Whenever a line in the data holds the string "finger", copy that line.

:: Provided data

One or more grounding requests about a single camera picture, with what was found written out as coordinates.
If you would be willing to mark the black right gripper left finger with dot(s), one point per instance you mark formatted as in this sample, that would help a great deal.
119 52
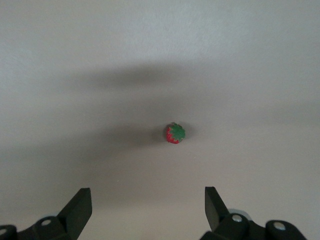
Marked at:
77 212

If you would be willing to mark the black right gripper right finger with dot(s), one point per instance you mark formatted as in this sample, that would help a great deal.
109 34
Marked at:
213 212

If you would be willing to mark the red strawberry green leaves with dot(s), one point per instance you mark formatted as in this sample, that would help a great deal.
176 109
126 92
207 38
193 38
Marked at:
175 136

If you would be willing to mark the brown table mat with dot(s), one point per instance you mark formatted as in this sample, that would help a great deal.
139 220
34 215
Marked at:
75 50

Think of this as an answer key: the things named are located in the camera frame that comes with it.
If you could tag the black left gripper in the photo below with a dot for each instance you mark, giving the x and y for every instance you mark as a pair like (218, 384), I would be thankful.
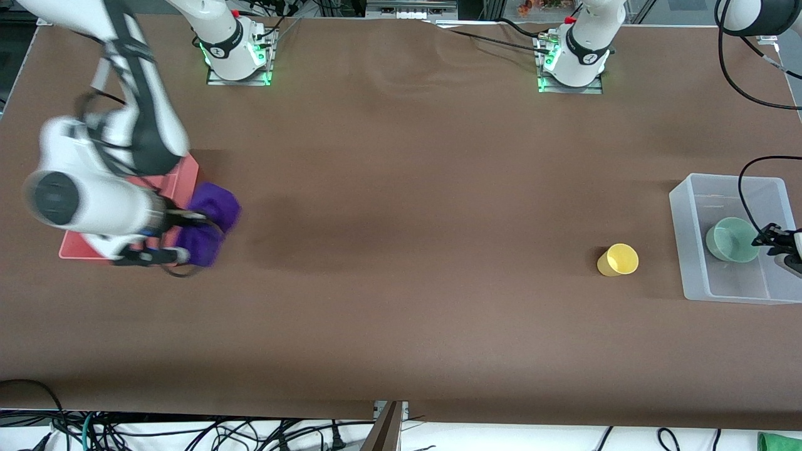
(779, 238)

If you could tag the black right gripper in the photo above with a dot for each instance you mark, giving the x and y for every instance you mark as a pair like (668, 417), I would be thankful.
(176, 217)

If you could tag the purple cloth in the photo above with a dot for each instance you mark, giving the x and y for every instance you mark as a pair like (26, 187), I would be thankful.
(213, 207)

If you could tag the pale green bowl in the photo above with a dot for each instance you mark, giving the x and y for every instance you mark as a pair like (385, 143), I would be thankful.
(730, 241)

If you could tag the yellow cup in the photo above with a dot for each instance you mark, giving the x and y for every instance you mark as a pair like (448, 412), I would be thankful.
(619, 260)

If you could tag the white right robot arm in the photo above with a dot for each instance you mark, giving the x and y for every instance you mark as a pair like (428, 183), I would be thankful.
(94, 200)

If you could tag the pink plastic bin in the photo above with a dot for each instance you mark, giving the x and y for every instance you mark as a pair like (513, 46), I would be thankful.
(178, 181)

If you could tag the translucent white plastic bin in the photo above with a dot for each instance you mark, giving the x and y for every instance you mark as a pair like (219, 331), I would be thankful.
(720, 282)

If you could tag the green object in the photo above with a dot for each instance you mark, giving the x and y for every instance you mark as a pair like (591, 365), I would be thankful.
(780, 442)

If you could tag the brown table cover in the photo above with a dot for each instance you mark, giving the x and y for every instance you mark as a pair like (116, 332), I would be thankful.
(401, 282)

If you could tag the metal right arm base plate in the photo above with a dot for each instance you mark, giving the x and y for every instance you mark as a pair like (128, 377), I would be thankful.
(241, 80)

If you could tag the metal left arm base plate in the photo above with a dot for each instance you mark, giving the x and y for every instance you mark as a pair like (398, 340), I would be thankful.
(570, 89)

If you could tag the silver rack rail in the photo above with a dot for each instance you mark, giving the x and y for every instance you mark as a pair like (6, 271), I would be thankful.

::::

Output below:
If you would be willing to mark the black right gripper left finger with dot(s), one point per instance you mark formatted as in this sample, that would help a great deal.
If you would be willing to mark the black right gripper right finger with dot(s), one point per instance you mark formatted as in this sample, that would help a great deal.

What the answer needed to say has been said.